Historic district in Connecticut, United States

The East Haven Green is the town green of the New England town of East Haven, Connecticut. It is bounded by River Street, Hemingway Avenue, Main Street, and Park Place and is the focal point of the East Haven Green Historic District, listed on the National Register of Historic Places. This area is also part of the commercial business district of the town and contains many two- and three-story brick office buildings that have been constructed within the last ten or fifteen years. Farther to the northwest are a shopping center and high-rise apartment buildings.

On the other corner of Hemingway Avenue are two older, wood-frame houses. One is a late 17th-century two-story house that has been converted to offices. Other wood-frame houses can also be found along the Main Street and Park Place sides of the green, most of them dating to the late 19th or early 20th centuries. Along Park Place are two houses built in the 18th century with a more modern Episcopal church (Christ and The Epiphany Church, built in 1964) located between the two. The other houses on the block were built around the turn of the century. To the south of the green is River Street, a two-lane street, and the Eastlawn Cemetery and The Old Cemetery. Part of The Old Cemetery is enclosed by an iron fence with a large stone gateway.

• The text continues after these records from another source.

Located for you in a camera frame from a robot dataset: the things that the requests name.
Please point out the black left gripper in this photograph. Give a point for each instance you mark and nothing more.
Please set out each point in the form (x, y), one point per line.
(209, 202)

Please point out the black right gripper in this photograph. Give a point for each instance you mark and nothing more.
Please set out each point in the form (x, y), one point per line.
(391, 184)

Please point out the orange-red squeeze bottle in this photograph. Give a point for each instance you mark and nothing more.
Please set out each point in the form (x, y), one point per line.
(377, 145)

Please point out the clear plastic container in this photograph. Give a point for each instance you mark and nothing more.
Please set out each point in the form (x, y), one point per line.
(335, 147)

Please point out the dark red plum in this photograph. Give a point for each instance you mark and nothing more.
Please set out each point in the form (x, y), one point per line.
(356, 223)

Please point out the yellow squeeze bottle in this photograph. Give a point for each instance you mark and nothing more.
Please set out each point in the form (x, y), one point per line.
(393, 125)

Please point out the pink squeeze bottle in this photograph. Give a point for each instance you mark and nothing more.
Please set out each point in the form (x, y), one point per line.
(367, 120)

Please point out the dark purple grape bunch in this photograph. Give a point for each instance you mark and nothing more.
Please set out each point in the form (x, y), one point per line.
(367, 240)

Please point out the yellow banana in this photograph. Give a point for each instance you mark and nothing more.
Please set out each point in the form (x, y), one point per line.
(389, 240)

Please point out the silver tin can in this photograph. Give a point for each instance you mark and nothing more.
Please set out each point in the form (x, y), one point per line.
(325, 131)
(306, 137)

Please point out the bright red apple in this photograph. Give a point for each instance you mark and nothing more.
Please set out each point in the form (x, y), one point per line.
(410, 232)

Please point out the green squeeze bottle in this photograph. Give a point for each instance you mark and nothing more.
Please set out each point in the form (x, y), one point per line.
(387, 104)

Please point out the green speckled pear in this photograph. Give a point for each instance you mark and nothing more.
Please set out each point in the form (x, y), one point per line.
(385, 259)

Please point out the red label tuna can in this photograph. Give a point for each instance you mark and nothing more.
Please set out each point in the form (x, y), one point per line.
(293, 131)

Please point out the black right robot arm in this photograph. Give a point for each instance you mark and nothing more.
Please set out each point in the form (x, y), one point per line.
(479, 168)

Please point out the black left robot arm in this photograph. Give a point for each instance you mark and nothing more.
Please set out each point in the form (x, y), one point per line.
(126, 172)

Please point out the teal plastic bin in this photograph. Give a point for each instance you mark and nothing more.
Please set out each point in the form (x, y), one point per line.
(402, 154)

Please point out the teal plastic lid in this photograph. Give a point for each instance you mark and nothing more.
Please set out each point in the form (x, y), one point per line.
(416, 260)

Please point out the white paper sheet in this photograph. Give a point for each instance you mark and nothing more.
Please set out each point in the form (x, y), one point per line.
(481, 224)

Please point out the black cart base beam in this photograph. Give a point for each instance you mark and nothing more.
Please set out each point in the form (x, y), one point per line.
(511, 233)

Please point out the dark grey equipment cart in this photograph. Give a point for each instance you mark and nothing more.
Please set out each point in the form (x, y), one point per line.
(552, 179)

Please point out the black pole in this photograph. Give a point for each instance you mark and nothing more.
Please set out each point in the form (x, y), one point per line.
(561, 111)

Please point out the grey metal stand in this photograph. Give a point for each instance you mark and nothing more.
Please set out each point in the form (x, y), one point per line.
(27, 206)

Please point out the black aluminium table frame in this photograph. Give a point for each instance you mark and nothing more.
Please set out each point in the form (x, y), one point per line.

On the green itself, there are two concrete paths lined with lamp posts that cross diagonally. In the center of the green is a hexagonal bandstand and a Revolutionary War cannon. It and other monuments honor war veterans including World War I, World War II, Korean and Vietnam. Another monument at the northeast corner of the green honors General Lafayette also known as Gilbert du Motier, marquis de Lafayette, and his troops that camped on the Green when they were in East Haven during the Revolutionary War. It is said that the General visited the 18th century colonial house on Main Street during his stay on the Green.

At the northwest corner of the green, facing the commercial section, are three stone memorials. One is a monument erected by the American Legion dedicated to war veterans. This monument and the two flagpoles flanking it are spotlighted. Behind and to each side of the American Legion monument are monuments dedicated to soldiers who fought in World War I, and to East Haven men who died in World War II.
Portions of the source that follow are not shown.